Here are ten things you should know about Tony Abbott, leader of the Conservative Party’s sister party in Australia.
1. He will defeat a government that has enjoyed good economic times: In the last year Australia has grown by 2.6% (easily enough to put a smile on George Osborne’s face). That’s the 22nd successive year of growth. Australia isn’t even close to losing its triple A status from ratings agencies. All governments get ejected eventually but, six years ago, Kevin Rudd led Labor to power as one of Australia’s most popular ever leaders. Rudd then boasted he was the prime minister who saved his country from the global recession and this resource-rich country did escape negative growth. But, according to every poll, Labor loses tomorrow’s general election and it will lose badly.
2. He’s a model Leader of the Opposition: Do you remember when David Cameron promised to end Punch and Judy politics? Even before he became leader of Australia’s Liberal Party (the Tories’ sister party, led by John Howard until ’07), Abbott embraced Punch’s pugilism. He ousted Malcolm Turnbull, his Liberal predecessor, who was preparing to back Rudd’s climate change agenda. Since becoming Leader of the Opposition in 2009 he has opposed Labor’s expensive carbon policies and its failure to control immigration. Labor became incredibly unpopular – first dumping Rudd for Gillard and then, hilariously, Gillard for Rudd.
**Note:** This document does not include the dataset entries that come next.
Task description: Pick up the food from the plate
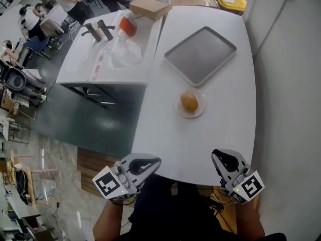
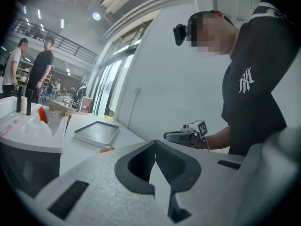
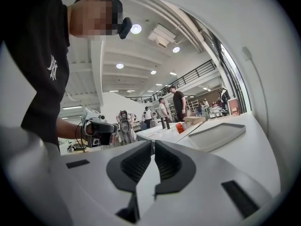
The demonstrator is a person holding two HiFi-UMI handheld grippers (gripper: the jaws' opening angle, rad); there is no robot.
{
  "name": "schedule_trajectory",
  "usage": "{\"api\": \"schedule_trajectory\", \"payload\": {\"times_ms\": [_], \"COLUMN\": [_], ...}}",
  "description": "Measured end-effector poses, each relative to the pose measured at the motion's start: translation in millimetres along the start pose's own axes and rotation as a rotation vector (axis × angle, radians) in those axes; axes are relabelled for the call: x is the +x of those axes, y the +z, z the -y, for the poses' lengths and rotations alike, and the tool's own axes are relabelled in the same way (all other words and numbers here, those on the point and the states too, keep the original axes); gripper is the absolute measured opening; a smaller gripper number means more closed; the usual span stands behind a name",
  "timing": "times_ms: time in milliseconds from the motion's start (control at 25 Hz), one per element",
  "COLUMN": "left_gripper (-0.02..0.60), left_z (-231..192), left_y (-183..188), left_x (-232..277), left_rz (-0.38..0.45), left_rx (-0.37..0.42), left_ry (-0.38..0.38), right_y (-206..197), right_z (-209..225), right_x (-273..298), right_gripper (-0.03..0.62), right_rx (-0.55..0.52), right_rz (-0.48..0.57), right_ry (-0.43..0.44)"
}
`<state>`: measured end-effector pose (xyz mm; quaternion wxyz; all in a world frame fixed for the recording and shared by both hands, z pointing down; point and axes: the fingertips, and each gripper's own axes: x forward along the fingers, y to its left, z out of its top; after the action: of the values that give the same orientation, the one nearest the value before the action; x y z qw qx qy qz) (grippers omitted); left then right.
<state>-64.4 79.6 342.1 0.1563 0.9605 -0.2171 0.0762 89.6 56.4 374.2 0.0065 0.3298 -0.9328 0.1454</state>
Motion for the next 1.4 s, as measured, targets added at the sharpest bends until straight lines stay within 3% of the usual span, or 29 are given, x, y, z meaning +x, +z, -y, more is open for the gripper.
{"api": "schedule_trajectory", "payload": {"times_ms": [320, 360, 440, 680, 1080, 1400], "left_gripper": [0.006, 0.005, 0.005, 0.006, 0.006, 0.006], "left_z": [-46, -53, -67, -108, -152, -168], "left_y": [30, 29, 23, 17, 11, -9], "left_x": [-14, -14, -12, 14, 54, 61], "left_rz": [0.038, 0.04, 0.032, 0.018, -0.017, -0.046], "left_rx": [0.037, 0.028, 0.0, -0.02, -0.013, -0.038], "left_ry": [0.045, 0.044, 0.032, -0.008, -0.062, -0.075], "right_y": [41, 44, 48, 57, 11, -36], "right_z": [38, 44, 54, 81, 134, 152], "right_x": [70, 79, 99, 154, 202, 237], "right_gripper": [0.008, 0.029, 0.14, 0.215, 0.312, 0.354], "right_rx": [-0.088, -0.099, -0.128, -0.195, -0.106, -0.084], "right_rz": [-0.004, -0.013, -0.03, -0.047, -0.148, -0.243], "right_ry": [-0.011, -0.016, -0.016, -0.009, -0.032, -0.032]}}
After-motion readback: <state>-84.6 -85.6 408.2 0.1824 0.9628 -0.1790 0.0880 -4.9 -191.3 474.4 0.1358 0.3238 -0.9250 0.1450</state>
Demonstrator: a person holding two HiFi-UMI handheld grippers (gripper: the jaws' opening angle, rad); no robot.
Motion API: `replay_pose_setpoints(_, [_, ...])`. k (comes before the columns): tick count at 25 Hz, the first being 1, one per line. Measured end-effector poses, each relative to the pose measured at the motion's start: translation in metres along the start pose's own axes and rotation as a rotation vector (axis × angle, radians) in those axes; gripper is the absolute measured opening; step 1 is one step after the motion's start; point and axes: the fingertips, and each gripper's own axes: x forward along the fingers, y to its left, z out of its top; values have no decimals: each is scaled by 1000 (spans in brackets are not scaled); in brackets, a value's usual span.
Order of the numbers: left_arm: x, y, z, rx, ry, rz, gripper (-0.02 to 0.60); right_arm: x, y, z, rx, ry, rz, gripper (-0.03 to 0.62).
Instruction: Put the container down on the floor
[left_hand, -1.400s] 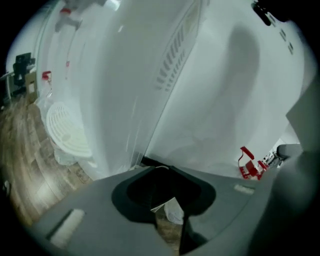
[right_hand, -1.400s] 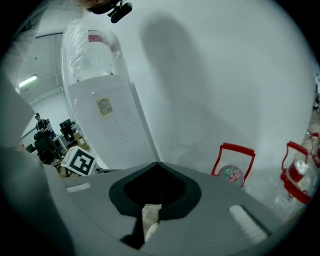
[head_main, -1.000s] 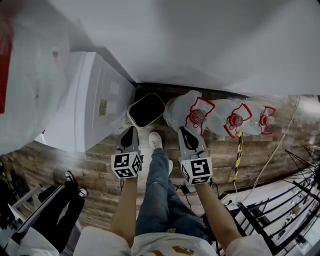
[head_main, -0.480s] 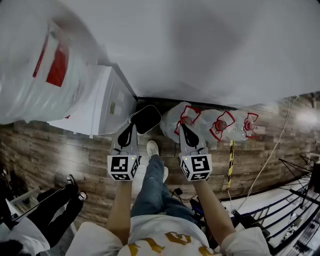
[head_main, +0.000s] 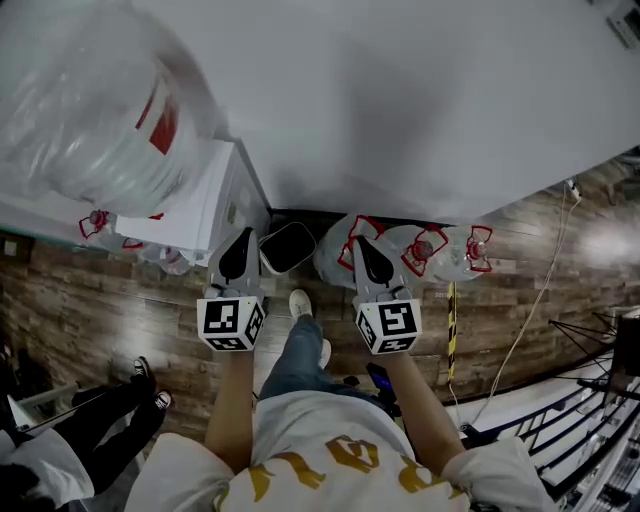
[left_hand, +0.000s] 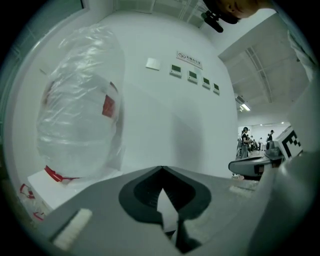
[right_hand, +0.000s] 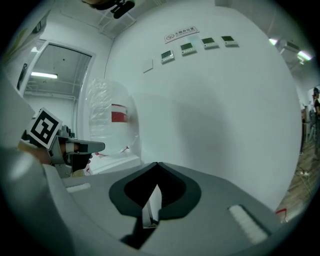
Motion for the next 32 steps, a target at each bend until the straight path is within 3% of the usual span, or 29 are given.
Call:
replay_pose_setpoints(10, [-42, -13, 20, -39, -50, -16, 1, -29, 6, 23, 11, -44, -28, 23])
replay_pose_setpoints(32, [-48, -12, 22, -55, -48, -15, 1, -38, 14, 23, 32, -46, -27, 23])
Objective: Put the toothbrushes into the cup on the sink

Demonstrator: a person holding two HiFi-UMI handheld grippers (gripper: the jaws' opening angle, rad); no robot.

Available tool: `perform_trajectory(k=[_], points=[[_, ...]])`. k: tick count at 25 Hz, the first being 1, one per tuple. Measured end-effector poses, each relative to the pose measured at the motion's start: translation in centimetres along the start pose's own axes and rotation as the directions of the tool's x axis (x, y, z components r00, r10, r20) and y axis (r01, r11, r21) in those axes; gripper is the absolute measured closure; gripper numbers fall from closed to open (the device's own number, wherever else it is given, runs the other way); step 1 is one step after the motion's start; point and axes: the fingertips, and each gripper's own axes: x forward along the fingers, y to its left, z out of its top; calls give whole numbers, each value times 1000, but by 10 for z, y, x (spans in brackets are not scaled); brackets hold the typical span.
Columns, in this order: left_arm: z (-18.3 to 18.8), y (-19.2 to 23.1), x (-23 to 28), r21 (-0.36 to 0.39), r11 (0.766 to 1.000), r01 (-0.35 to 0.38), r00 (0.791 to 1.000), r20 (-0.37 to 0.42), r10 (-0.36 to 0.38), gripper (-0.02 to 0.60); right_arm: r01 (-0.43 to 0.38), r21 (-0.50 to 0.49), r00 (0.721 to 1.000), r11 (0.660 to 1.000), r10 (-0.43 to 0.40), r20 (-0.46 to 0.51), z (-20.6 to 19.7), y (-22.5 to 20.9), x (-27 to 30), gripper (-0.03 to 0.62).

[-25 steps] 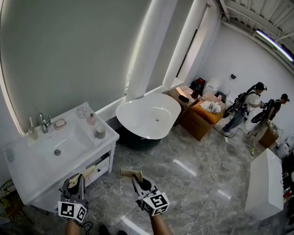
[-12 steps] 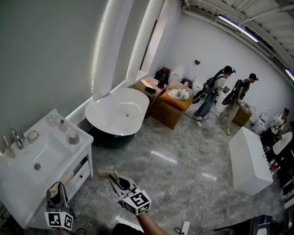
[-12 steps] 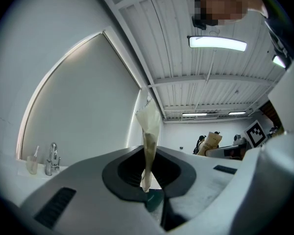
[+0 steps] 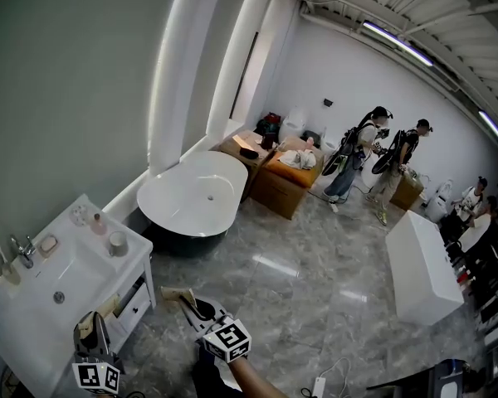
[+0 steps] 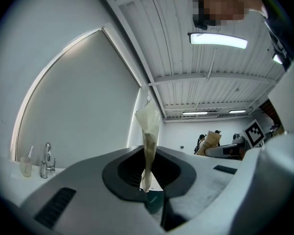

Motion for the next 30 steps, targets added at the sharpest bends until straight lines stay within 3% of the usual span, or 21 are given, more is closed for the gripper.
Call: perform_trajectory(k=[8,17,30], points=[[-5,2,58,9,998,-62,998,23,62,540,-69,-19,998,997,70,8,6,-49,49,546],[-32,8,141,17,991,-133,991,-1,133,540,-125,-16,992,992,125,-16,-3,-126,111,546],[-28,-2,236,38,949,-314,949,29,313,540,-293,-13,956,956,292,-39,11,-222,197,546]])
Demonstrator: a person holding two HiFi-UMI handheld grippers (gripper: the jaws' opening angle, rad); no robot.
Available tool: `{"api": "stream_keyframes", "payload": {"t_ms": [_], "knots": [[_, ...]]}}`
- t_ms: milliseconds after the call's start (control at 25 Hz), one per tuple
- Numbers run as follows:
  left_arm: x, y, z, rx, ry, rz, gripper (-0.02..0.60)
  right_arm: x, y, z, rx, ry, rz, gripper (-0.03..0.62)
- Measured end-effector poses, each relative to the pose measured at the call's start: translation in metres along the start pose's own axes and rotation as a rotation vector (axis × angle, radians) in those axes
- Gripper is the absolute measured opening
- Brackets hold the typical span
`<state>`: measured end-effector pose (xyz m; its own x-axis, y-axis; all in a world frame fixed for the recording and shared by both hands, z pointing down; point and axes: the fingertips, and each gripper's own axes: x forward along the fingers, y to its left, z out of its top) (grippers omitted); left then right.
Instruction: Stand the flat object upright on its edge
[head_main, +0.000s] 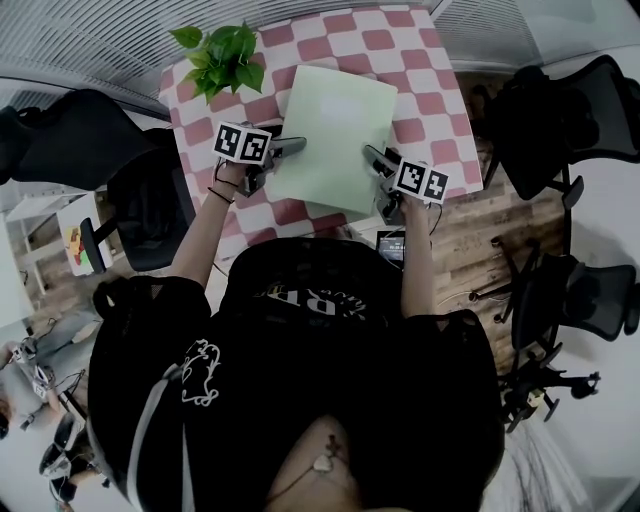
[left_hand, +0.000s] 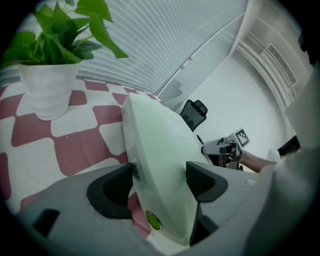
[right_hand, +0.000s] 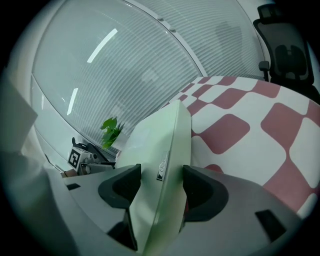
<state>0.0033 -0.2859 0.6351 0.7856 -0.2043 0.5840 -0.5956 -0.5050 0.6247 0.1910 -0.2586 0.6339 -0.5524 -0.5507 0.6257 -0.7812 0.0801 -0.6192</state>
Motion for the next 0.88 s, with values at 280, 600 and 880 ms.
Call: {"api": "stream_keyframes", "payload": {"t_ms": [280, 600, 880], "knots": [[-0.020, -0.022, 0.036, 0.196, -0.096, 0.065, 0.341, -0.024, 0.026, 0.039, -0.174, -0.119, -0.037, 0.245], [-0.051, -0.049, 0.083, 0.510, -0.177, 0.229, 0.341, -0.052, 0.074, 0.083, -0.457, -0.245, -0.144, 0.244], [-0.074, -0.070, 0.120, 0.589, -0.348, 0.327, 0.339, -0.060, 0.089, 0.099, -0.603, -0.354, -0.242, 0.244]]}}
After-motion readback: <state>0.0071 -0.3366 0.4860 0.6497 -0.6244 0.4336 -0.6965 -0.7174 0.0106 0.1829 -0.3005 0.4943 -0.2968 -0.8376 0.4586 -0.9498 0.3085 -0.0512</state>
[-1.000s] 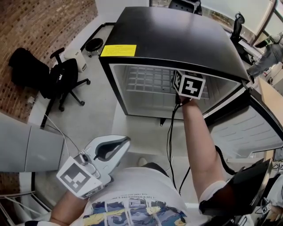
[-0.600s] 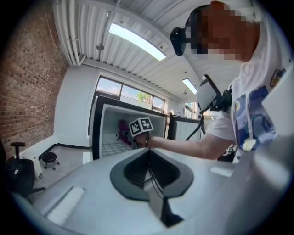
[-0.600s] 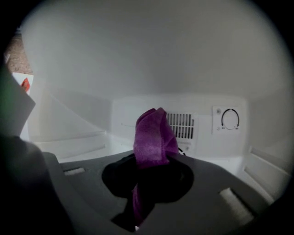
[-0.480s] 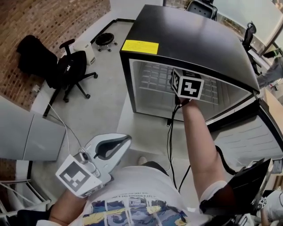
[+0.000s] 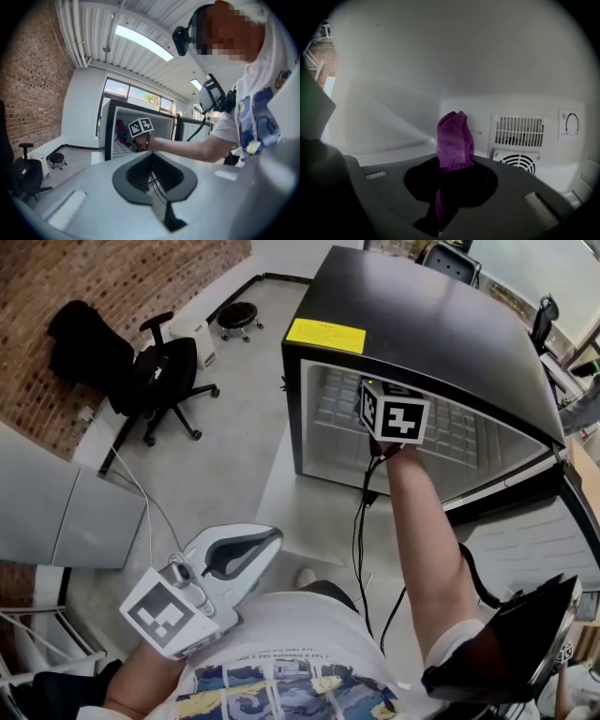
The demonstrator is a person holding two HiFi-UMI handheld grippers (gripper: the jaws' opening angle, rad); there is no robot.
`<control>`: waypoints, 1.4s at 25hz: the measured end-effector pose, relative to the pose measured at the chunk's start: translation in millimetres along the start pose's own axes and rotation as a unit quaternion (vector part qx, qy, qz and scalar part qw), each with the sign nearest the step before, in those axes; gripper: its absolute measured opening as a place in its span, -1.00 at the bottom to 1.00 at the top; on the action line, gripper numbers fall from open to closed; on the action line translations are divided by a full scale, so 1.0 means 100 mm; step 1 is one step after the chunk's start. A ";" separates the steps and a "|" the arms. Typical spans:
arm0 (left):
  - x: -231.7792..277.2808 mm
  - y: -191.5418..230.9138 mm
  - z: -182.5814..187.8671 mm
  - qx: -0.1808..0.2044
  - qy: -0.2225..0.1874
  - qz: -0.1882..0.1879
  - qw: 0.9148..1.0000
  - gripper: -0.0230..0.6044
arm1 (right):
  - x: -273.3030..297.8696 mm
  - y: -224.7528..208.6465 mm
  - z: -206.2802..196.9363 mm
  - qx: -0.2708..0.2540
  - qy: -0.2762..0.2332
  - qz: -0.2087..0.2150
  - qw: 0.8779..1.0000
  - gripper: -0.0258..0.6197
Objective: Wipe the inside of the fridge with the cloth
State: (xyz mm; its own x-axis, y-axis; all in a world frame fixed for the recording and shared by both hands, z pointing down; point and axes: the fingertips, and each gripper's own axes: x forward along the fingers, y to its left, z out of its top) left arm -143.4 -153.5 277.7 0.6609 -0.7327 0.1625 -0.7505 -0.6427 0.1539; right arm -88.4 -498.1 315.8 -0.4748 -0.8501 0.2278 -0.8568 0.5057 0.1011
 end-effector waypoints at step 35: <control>-0.43 -0.15 -0.10 -0.006 0.000 -0.001 1.000 -0.91 | -0.38 0.87 0.02 -0.050 -0.023 0.143 0.988 -0.75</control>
State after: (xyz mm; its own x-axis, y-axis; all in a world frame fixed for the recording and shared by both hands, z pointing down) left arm -160.6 -110.6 278.1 0.6620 -0.7319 0.1615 -0.7493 -0.6411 0.1662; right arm -145.4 -422.4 314.5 -0.7058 -0.6741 0.2178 -0.6623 0.7370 0.1350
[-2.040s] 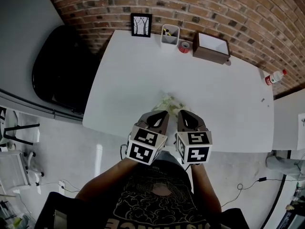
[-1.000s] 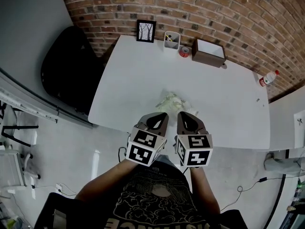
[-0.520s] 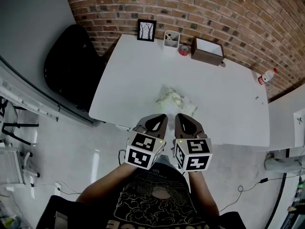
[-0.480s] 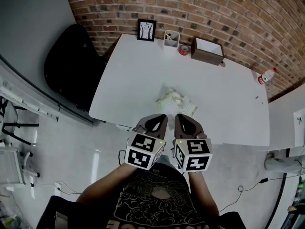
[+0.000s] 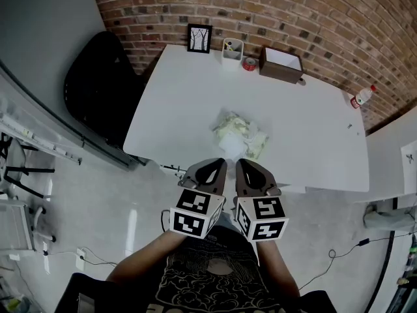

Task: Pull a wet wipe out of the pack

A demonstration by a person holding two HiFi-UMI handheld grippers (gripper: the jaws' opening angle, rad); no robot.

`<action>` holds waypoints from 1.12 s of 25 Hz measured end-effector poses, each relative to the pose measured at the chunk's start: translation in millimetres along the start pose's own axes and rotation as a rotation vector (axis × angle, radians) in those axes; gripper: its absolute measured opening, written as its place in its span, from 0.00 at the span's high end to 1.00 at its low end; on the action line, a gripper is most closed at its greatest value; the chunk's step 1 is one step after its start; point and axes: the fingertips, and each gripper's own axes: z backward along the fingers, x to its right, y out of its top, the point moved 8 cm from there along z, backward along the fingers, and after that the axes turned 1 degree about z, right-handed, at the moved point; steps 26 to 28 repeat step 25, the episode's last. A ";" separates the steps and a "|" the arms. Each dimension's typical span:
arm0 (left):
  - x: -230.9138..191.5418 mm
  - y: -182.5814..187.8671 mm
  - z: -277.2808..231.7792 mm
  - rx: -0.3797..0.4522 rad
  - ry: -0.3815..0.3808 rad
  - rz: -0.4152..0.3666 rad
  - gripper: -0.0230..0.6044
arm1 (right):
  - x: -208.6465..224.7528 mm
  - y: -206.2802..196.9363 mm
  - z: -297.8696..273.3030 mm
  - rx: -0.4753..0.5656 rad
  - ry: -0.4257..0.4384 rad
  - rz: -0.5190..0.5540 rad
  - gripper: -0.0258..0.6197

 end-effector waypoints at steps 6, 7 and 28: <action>10.1 -6.8 14.6 0.004 0.001 0.000 0.94 | -8.1 -8.9 15.5 0.007 -0.011 0.003 0.93; 11.3 -7.7 16.1 0.005 -0.001 -0.001 0.94 | -8.8 -10.2 17.5 0.008 -0.014 0.003 0.93; 13.6 -11.3 26.7 -0.004 -0.010 -0.013 0.94 | -19.6 -7.5 28.9 0.024 -0.029 0.023 0.93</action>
3. His four-fold message has focused on immigration, tax, infrastructure and above all, the carbon tax: Most politicians get bored with repeating the same message. Pundits needing to fill their pages or broadcast slots with ‘new news’ certainly do. Abbott doesn’t get bored. A man famous for his physical fitness he has the stamina to conquer arduous bike journeys and marathons. Knowing that voters only start to hear a message when politicians are sick to death of hearing themselves repeat it for the squillionth time he has stuck relentlessly to four big themes: Scrap the carbon tax; Stop the boats (via which illegal immigrants enter Australia); Cut taxes; and, more recently, Build new roads.